---------- GIVEN MATERIAL
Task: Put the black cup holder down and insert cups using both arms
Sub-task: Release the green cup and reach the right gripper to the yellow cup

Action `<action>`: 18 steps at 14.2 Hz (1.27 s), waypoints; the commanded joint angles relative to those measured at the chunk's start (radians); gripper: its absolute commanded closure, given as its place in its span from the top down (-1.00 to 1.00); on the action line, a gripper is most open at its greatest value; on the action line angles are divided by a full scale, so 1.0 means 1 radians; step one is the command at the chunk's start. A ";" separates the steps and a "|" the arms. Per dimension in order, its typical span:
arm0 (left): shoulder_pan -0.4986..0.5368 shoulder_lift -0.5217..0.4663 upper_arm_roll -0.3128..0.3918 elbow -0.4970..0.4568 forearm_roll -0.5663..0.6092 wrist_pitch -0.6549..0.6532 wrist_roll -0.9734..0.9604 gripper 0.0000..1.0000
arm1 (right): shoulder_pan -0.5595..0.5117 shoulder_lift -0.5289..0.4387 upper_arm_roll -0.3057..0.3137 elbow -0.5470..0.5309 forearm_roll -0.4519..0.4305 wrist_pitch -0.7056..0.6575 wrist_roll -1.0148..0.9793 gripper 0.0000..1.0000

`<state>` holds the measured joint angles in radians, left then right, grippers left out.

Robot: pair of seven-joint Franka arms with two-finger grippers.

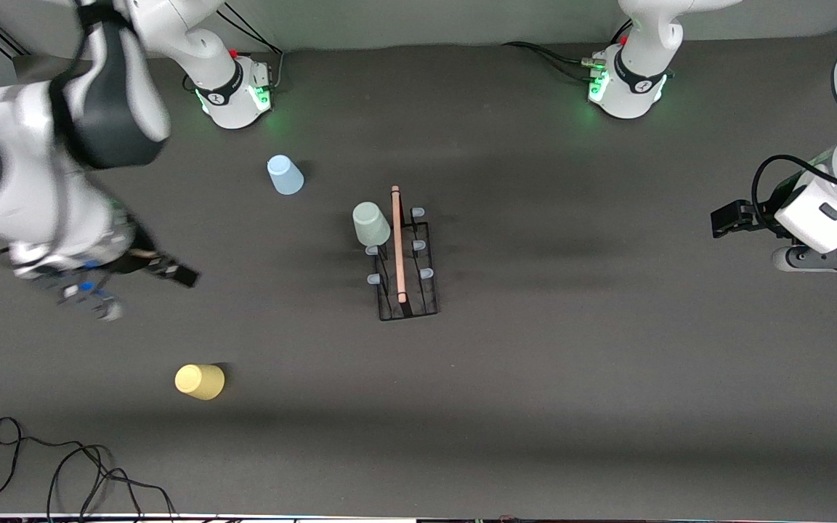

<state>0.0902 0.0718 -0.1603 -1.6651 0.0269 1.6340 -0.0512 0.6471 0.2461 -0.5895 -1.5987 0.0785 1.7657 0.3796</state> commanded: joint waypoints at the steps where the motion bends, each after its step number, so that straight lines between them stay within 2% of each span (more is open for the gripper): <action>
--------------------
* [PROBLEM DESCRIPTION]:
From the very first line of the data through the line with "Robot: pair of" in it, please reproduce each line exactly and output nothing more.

* [ANSWER TO THIS TASK]:
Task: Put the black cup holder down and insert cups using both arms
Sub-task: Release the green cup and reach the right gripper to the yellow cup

Action `<action>`: 18 steps at 14.2 Hz (1.27 s), waypoints; the commanded joint angles relative to those measured at the chunk's start (radians); gripper: its absolute commanded closure, given as its place in its span from the top down (-1.00 to 1.00); on the action line, a gripper is most open at its greatest value; on the action line angles are divided by a full scale, so 1.0 means 1 radians; step one is the command at the chunk's start. A ";" separates the steps and a "|" the arms. Per dimension in order, its typical span:
arm0 (left): shoulder_pan -0.4986..0.5368 shoulder_lift -0.5217..0.4663 upper_arm_roll -0.3128..0.3918 elbow -0.4970..0.4568 forearm_roll -0.5663..0.6092 wrist_pitch -0.6549..0.6532 wrist_roll -0.9734..0.9604 gripper 0.0000..1.0000
arm1 (right): shoulder_pan -0.5595..0.5117 shoulder_lift -0.5289..0.4387 upper_arm_roll -0.3057..0.3137 elbow -0.5470..0.5309 forearm_roll -0.4519..0.4305 wrist_pitch -0.7056..0.6575 wrist_roll -1.0148..0.9793 gripper 0.0000..1.0000

`<state>` holds the measured joint angles in radians, left then right, grippers left out.

Robot: pair of seven-joint Franka arms with two-finger grippers.

This answer is now finished.